Prague unveils winning design for Miloš Forman Square redevelopment
Miloš Forman Square in central Prague is set for a major transformation. This week, city officials announced the winner of an international architectural competition for the site at the end of Pařížská, Czechia’s most expensive street, near the Vltava riverbank. The redesign will be led by the Danish studio ADEPT.
The winning design by Danish studio ADEPT was announced at a ceremony at Prague’s Center for Architecture and Metropolitan Planning, known as CAMP.
The proposal was selected from nearly 200 entries submitted by studios from 42 countries around the world. From those, the jury shortlisted six finalists before choosing the winner. One of the jury members was Prague’s Deputy Mayor for Regional Development, Petr Hlaváček.
“The brief was designed to ensure there would be more public space than there is today, along with some commercial functions and greenery,” Hlaváček explains.
“The winning proposal fulfils this vision. It includes less commercial space than some of the other designs, but that was widely seen as appropriate. Most importantly, the entire area will be fully accessible, unlike today.”

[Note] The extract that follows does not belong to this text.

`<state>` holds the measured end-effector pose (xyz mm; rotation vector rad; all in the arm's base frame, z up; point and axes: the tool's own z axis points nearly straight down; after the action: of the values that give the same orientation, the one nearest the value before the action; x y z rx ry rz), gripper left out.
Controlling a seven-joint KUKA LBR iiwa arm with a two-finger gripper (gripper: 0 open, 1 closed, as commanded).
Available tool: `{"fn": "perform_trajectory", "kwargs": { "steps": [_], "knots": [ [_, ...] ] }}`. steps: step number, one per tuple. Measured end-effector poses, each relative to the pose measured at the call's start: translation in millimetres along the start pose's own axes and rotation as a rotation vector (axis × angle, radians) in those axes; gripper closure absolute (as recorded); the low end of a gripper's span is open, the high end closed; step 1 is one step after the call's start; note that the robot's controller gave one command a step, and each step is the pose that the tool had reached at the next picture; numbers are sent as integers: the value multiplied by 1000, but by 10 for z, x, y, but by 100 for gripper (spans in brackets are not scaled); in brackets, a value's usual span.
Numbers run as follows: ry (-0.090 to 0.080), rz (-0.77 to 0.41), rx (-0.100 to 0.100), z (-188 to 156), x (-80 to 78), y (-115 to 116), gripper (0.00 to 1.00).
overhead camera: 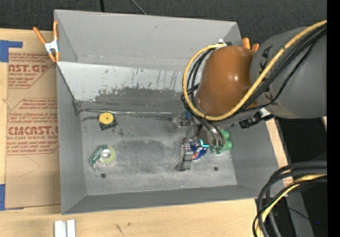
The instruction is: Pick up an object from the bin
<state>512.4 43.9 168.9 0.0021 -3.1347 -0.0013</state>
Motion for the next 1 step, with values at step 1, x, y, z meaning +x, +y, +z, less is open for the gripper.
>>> {"fn": "perform_trajectory", "kwargs": {
  "steps": [1],
  "knots": [
    [-5,-177,4,1013,-77,-1480,0]
  ]
}}
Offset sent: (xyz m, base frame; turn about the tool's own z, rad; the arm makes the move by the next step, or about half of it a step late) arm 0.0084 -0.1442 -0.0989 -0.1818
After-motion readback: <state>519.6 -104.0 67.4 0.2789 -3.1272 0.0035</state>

The architectural competition was titled RaumScape, a reference to architect Adolf Loos’s concept of the Raumplan, which he famously explored in Prague’s Müller Villa.
Rather than organizing buildings around traditional floor levels, Loos experimented with interconnected, flowing spaces arranged at different heights.
In this project, that idea is reinterpreted as an open urban landscape.
Visually, the winning design resembles a gently raised terrain that conceals usable space beneath the surface while remaining fully accessible from above.
“Part of the brief was to work with the terrain and allow spaces to extend underground rather than exist only above ground,” says Hlaváček. “When you look at a cross-section, you can see that the interior spaces go deeper, while at the same time people can move freely across the roof. And the entire area is accessible, which simply isn’t the case today.”
The redesigned square will be seamlessly connected to the Fairmont Golden Prague hotel. Its co-owner, Pavel Baudiš, believes the space will be active throughout the year.
“What’s remarkable is that it works in every season. In summer, there can be water features for children. In autumn, markets. In winter, an ice rink. And in spring, performances and cultural events.”
According to Baudiš, the future use of the ground-level structure integrated into the square has not yet been decided, but it could include a café or a restaurant.
The space in front of the hotel was officially named Miloš Forman Square in October 2018, after the Prague City Council approved the name earlier that year following the death of the Oscar-winning Czech film director.
The redevelopment of the square is expected to cost around 150 million Czech crowns and will be financed by the private company that owns the neighbouring hotel.
If all permits and approvals proceed as planned, construction could begin within two years.